### YOUR INSTRUCTIONS
With the pictures left out, retype exactly the lines below starting at the line that contains "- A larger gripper" and ending at the line that contains "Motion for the".

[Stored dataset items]

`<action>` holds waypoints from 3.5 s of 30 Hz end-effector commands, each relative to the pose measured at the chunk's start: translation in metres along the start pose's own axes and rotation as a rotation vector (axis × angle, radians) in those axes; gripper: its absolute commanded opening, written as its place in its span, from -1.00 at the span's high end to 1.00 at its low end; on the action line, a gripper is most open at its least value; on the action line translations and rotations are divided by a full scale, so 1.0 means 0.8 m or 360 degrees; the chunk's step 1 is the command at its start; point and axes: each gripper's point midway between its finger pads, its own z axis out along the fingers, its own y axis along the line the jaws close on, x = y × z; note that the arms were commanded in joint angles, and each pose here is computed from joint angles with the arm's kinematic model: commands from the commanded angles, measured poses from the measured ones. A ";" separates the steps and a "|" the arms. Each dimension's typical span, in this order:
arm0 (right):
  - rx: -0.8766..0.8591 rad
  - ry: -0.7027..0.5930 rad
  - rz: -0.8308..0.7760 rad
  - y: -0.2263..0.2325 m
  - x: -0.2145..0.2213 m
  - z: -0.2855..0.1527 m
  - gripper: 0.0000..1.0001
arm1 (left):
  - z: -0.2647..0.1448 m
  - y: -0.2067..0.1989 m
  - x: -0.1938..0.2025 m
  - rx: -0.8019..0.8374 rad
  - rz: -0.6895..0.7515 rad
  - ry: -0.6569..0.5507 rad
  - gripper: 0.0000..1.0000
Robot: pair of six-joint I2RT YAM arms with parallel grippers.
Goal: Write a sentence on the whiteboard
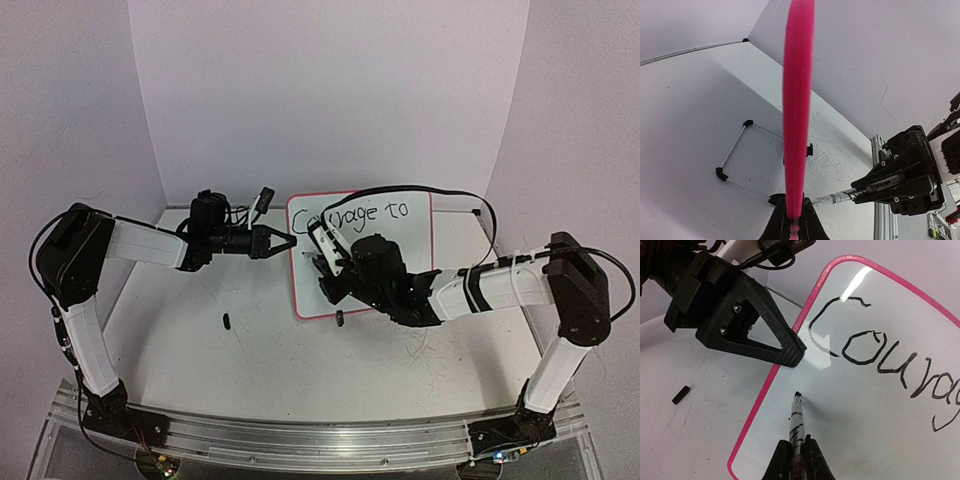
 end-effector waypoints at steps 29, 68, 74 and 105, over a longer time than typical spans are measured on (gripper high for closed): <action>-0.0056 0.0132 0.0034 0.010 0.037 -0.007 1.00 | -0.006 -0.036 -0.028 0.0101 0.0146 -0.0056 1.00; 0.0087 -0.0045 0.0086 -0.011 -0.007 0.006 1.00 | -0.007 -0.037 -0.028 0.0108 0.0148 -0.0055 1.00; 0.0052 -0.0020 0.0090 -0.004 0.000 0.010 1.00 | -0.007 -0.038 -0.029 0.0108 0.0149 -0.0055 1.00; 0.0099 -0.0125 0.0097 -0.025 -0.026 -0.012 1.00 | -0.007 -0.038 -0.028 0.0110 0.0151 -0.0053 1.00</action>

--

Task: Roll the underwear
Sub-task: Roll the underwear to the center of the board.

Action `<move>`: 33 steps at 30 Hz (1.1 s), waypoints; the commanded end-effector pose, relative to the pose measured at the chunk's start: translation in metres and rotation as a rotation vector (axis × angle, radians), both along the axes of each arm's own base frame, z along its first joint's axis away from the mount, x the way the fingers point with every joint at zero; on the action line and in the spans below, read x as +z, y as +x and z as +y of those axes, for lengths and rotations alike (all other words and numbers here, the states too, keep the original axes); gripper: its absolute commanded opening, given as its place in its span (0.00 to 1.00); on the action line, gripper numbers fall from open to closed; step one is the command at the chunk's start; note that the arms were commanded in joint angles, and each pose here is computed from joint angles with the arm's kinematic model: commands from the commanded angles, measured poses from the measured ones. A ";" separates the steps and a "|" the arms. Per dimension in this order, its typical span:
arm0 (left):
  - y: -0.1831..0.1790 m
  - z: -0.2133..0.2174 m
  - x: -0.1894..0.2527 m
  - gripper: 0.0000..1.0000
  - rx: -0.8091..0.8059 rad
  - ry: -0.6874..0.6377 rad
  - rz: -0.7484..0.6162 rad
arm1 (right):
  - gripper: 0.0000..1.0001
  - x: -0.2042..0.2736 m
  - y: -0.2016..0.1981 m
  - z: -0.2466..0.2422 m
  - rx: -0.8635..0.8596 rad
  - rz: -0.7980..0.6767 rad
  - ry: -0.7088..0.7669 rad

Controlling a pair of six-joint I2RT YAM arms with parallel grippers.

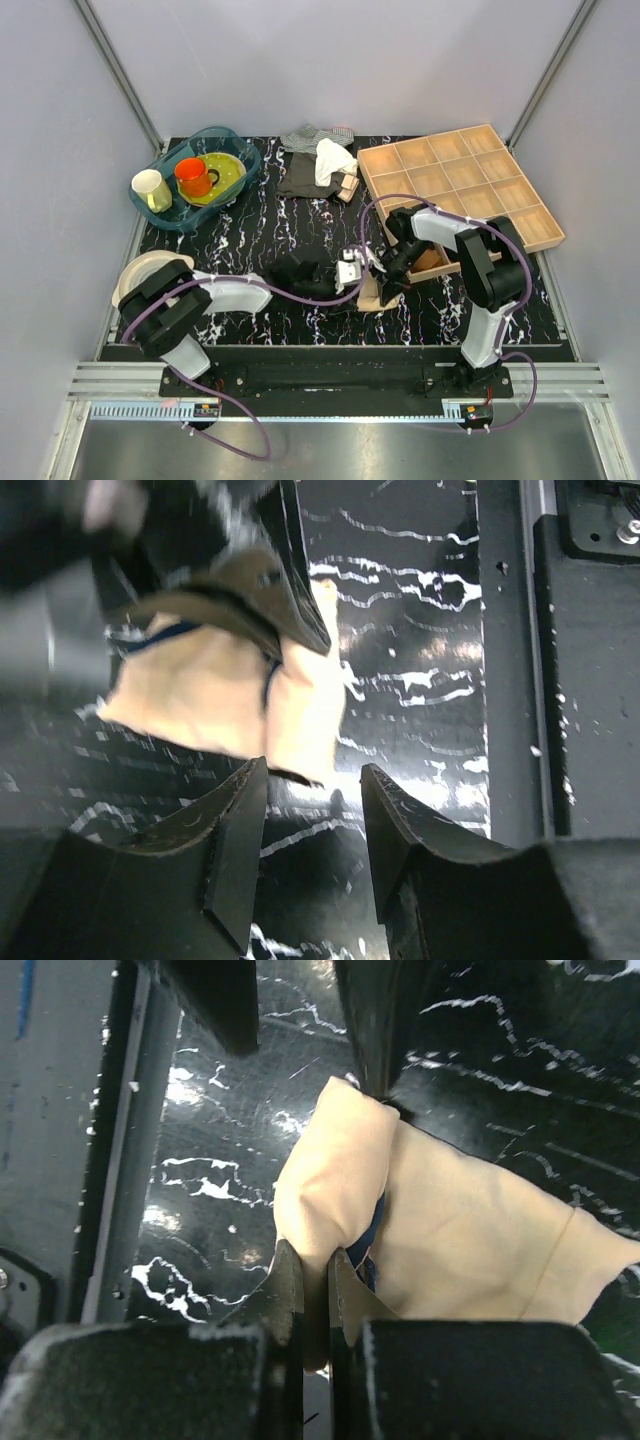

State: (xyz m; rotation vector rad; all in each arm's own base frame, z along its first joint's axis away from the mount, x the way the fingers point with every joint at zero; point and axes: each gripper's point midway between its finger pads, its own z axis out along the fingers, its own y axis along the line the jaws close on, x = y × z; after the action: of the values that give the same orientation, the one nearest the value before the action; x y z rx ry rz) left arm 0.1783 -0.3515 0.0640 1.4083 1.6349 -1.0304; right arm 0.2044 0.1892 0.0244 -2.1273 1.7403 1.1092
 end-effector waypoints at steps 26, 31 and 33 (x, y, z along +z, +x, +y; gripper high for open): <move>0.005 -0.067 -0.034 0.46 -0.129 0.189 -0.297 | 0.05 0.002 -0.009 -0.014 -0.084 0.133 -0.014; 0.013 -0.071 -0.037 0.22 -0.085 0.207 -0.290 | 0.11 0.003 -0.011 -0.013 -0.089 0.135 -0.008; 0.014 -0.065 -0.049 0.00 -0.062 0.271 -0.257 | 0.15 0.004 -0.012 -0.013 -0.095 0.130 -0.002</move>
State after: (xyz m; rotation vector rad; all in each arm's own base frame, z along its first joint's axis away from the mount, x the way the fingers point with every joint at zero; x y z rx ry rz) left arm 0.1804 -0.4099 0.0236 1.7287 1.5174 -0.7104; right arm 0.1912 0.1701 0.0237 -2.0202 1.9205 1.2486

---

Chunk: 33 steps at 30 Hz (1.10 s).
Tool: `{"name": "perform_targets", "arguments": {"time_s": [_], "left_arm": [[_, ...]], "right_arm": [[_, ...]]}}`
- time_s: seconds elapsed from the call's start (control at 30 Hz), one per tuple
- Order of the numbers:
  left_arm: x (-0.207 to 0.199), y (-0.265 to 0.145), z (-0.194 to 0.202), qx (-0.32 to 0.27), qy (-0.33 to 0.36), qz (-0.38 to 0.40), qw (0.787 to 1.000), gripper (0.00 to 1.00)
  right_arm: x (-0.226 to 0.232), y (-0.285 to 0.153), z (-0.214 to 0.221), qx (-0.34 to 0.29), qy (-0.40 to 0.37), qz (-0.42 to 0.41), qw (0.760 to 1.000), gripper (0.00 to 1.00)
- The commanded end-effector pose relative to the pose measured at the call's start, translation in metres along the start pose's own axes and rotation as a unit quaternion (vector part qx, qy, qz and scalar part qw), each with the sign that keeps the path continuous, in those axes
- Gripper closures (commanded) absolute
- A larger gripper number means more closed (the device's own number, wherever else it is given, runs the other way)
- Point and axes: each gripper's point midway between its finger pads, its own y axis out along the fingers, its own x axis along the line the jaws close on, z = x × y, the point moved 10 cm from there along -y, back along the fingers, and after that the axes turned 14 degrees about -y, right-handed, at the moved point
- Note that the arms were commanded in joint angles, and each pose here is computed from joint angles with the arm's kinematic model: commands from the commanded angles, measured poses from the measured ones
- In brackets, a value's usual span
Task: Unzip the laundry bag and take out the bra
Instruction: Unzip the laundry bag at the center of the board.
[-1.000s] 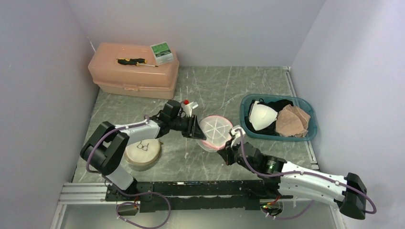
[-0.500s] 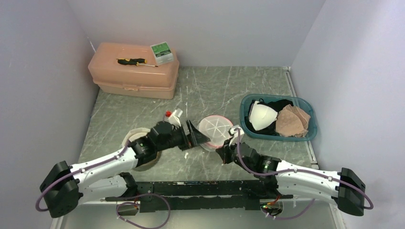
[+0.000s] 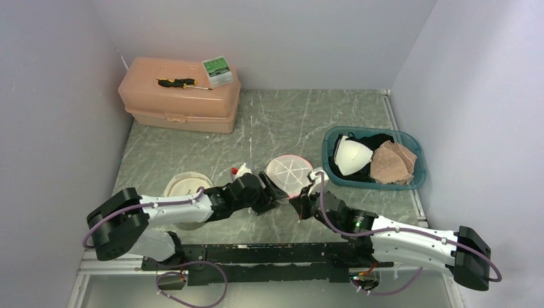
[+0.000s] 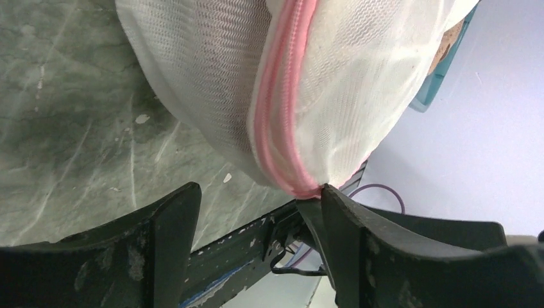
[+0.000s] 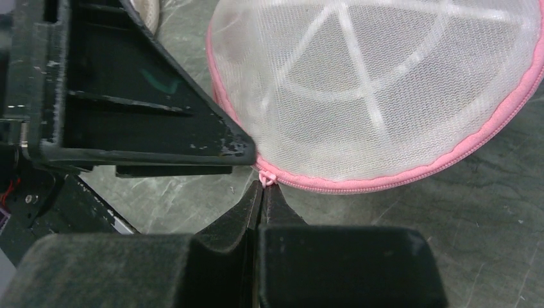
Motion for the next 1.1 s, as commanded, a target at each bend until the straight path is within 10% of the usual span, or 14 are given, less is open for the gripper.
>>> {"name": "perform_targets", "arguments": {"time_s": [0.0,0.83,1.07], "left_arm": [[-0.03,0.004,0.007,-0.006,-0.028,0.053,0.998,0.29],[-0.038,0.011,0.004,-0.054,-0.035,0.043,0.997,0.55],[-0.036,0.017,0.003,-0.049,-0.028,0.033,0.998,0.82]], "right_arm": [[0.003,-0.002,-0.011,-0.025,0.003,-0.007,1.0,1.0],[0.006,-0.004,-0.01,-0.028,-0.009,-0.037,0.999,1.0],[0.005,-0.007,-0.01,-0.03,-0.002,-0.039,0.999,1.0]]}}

### EXERCISE RESPONSE
- A larger gripper number means more closed (the device's own number, wherever else it is given, runs the other way)
- Point and axes: each gripper's point midway between its finger pads, its own y axis out along the fingers, its own x axis along the line the jaws close on, z = x × y, the point moved 10 cm from there along -y, back along the fingers, and after that the axes turned 14 degrees about -y, right-handed, at the moved point
- Note that the arms were commanded in joint angles, and each pose here is computed from joint angles with the arm's kinematic model: commands from the commanded angles, measured poses from the measured ones
- In brackets, a value's usual span
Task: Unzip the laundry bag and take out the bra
Instruction: Unzip the laundry bag at the center of the board.
[-1.000s] 
[-0.500s] 
[+0.000s] 
[+0.000s] 
[+0.000s] 
Motion for the next 1.1 s, as commanded, a target at each bend until the straight path is within 10% of the usual span, or 14 are given, less is open for the gripper.

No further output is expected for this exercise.